* EXERCISE INSTRUCTIONS:
Nothing in the data below may be left out; return all of it exactly.

----------------------------------------

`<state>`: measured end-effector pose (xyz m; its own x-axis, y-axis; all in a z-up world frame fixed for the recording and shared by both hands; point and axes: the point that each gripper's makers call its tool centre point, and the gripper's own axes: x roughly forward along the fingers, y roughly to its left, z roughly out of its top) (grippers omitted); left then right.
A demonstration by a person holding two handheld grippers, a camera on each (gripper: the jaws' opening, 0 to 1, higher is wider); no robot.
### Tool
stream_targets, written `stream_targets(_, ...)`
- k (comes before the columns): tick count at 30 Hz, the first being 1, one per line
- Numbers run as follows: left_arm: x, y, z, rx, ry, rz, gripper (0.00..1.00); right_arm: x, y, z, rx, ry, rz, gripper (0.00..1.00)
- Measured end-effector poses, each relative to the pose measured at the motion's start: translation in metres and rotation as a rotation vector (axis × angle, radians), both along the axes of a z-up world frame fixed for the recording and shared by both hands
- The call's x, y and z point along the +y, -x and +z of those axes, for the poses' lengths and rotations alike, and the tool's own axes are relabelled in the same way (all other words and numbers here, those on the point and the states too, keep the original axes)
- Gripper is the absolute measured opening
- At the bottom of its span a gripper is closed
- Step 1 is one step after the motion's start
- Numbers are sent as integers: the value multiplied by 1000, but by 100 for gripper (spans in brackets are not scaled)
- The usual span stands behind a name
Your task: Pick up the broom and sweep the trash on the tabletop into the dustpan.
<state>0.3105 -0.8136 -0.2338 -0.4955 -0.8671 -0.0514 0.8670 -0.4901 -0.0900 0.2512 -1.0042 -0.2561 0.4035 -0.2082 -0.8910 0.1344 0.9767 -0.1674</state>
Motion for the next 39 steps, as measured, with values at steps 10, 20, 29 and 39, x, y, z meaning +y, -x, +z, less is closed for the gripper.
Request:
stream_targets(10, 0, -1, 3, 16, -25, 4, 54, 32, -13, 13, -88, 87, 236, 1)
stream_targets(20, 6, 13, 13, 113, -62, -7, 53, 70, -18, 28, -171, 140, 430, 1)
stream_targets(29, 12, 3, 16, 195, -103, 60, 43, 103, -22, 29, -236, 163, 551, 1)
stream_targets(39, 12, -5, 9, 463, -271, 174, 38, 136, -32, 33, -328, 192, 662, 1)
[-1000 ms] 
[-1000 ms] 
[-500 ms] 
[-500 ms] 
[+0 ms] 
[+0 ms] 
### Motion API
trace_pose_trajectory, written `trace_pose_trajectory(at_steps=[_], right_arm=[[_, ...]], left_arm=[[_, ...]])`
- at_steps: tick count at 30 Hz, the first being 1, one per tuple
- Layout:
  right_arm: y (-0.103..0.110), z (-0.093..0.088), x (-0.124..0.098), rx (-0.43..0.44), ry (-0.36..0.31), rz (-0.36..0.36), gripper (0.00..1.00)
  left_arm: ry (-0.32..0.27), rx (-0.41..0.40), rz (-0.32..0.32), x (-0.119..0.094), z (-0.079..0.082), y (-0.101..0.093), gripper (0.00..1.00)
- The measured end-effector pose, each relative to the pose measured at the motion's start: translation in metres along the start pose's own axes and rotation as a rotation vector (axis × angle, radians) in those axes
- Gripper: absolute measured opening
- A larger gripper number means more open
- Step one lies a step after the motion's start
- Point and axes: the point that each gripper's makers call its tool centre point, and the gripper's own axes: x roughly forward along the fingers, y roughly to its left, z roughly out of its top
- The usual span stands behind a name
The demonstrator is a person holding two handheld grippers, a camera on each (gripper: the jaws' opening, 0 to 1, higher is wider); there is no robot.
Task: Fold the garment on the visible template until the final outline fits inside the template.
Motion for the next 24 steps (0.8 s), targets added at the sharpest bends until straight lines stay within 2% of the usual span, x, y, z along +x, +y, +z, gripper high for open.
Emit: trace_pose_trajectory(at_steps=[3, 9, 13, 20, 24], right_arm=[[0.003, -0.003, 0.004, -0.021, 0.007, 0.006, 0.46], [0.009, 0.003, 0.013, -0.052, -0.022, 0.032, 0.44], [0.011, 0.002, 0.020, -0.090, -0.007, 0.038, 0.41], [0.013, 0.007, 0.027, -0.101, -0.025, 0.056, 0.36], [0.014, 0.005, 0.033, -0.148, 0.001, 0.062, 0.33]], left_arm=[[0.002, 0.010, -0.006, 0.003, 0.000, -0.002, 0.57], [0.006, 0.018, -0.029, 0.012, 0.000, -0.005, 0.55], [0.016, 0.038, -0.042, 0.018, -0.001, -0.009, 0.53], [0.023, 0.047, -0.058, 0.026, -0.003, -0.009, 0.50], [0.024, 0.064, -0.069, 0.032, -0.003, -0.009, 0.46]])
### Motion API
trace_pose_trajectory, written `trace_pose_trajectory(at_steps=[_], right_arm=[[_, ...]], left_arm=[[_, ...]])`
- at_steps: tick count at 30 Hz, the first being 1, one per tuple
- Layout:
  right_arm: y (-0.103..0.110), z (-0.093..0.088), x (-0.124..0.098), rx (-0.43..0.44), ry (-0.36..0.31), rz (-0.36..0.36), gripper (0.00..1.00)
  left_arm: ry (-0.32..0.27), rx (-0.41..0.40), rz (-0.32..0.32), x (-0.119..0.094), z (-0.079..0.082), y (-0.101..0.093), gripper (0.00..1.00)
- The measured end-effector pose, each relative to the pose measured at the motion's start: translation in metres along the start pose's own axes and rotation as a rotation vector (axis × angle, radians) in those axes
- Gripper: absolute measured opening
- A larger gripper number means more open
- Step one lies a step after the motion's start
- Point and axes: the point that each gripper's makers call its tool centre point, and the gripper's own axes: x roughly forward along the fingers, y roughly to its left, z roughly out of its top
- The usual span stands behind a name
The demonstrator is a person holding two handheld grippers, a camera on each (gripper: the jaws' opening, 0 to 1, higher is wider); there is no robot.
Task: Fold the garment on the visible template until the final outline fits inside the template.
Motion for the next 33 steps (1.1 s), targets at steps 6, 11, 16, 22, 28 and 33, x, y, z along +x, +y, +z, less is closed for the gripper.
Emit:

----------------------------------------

* OUTPUT OF THE TASK:
`<state>`: measured end-effector pose (xyz m; its own x-axis, y-axis; all in a z-up world frame fixed for the recording and shared by both hands; point and axes: the point that each gripper's makers call its tool centre point, and the gripper's own axes: x roughly forward along the fingers, y roughly to its left, z roughly out of its top) (grippers omitted); left then right.
A demonstration by a person holding two handheld grippers, a camera on each (gripper: the jaws' opening, 0 to 1, higher is wider); no robot.
### Tool
stream_targets, written `stream_targets(_, ...)`
- k (comes before the columns): tick count at 30 Hz, the first being 1, one per line
- Numbers run as follows: left_arm: x, y, z, rx, ry, rz, gripper (0.00..1.00); right_arm: x, y, z, rx, ry, rz, gripper (0.00..1.00)
- Measured end-effector poses, each relative to the pose measured at the motion's start: translation in metres and rotation as a rotation vector (axis × angle, radians), both along the axes of a z-up world frame fixed for the recording and shared by both hands
- The call's x, y and z point along the +y, -x and +z of those axes, for the poses' lengths and rotations alike, and the tool's own axes are relabelled in the same way (all other words and numbers here, those on the point and the states too, keep the original axes)
- Gripper is the absolute measured opening
- At the bottom of its span a gripper is closed
- Step 1 is one step after the motion's start
- Numbers are sent as integers: the value multiplied by 1000, but by 100 for gripper (spans in brackets are not scaled)
- The usual span stands behind a name
Your task: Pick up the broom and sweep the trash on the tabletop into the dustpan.
<state>0.3105 -0.8136 -0.2338 -0.4955 -0.8671 -0.0514 0.8670 -0.4901 -0.0900 0.2512 -1.0042 -0.2561 0.4035 -0.2082 -0.8910 0.1344 0.9767 -0.1674</state>
Motion for the next 39 steps, as measured, with values at steps 10, 20, 29 and 39, x, y, z meaning +y, -x, +z, less is closed for the gripper.
Request:
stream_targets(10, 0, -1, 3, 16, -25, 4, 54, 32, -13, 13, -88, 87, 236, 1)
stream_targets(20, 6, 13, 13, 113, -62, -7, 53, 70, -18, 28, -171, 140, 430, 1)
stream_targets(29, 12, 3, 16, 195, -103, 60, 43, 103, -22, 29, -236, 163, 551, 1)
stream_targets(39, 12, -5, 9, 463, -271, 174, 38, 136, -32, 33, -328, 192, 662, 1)
[-1000 ms] 
[-1000 ms] 
[-500 ms] 
[-500 ms] 
[+0 ms] 
[+0 ms] 
### Motion API
trace_pose_trajectory, written `trace_pose_trajectory(at_steps=[_], right_arm=[[_, ...]], left_arm=[[_, ...]])`
- at_steps: tick count at 30 Hz, the first being 1, one per tuple
- Layout:
  right_arm: y (-0.103..0.110), z (-0.093..0.088), x (-0.124..0.098), rx (-0.43..0.44), ry (-0.36..0.31), rz (-0.36..0.36), gripper (0.00..1.00)
  left_arm: ry (-0.32..0.27), rx (-0.41..0.40), rz (-0.32..0.32), x (-0.119..0.094), z (-0.079..0.082), y (-0.101..0.093), gripper (0.00..1.00)
- The measured end-effector pose, each relative to the pose measured at the motion's start: translation in metres along the start pose's own axes and rotation as a rotation vector (axis × angle, radians) in those axes
- Gripper: absolute measured opening
- A larger gripper number means more open
- Step one lies a step after the motion's start
- Point and axes: the point that each gripper's makers call its tool centre point, and the gripper's own axes: x roughly forward along the fingers, y roughly to its left, z roughly out of its top
- The usual span stands behind a name
The demonstrator is a person holding two handheld grippers, a camera on each (gripper: the jaws' opening, 0 to 1, higher is wider); there is no robot.
Task: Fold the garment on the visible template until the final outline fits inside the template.
Motion for the next 24 steps (0.8 s), targets added at the sharpest bends until straight lines stay within 2% of the usual span, x, y, z along +x, +y, +z, gripper high for open.
Emit: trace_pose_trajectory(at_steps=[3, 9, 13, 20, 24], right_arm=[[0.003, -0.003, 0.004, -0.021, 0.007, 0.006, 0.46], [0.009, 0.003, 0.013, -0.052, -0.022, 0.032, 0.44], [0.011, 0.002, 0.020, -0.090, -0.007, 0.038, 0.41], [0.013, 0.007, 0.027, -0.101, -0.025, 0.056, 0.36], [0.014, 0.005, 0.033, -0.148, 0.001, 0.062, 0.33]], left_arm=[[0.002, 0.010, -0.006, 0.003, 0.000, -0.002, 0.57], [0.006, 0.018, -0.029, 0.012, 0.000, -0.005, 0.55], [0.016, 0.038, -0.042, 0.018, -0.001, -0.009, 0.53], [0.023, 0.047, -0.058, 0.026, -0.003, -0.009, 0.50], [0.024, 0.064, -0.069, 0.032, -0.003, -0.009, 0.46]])
### Motion API
trace_pose_trajectory, written `trace_pose_trajectory(at_steps=[_], right_arm=[[_, ...]], left_arm=[[_, ...]])`
- at_steps: tick count at 30 Hz, the first being 1, one per tuple
- Layout:
  right_arm: y (-0.103..0.110), z (-0.093..0.088), x (-0.124..0.098), rx (-0.43..0.44), ry (-0.36..0.31), rz (-0.36..0.36), gripper (0.00..1.00)
  left_arm: ry (-0.32..0.27), rx (-0.41..0.40), rz (-0.32..0.32), x (-0.119..0.094), z (-0.079..0.082), y (-0.101..0.093), gripper (0.00..1.00)
- The measured end-effector pose, each relative to the pose measured at the motion's start: translation in metres along the start pose's own axes and rotation as a rotation vector (axis × angle, radians) in those axes
- Gripper: absolute measured opening
- A larger gripper number means more open
- Step one lies a step after the motion's start
- Point and axes: the point that each gripper's makers call its tool centre point, and the gripper's own axes: x roughly forward along the fingers, y roughly to its left, z roughly out of its top
- The usual span stands behind a name
The demonstrator is a person holding two handheld grippers, a camera on each (gripper: the jaws' opening, 0 to 1, higher is wider); there is no robot.
Task: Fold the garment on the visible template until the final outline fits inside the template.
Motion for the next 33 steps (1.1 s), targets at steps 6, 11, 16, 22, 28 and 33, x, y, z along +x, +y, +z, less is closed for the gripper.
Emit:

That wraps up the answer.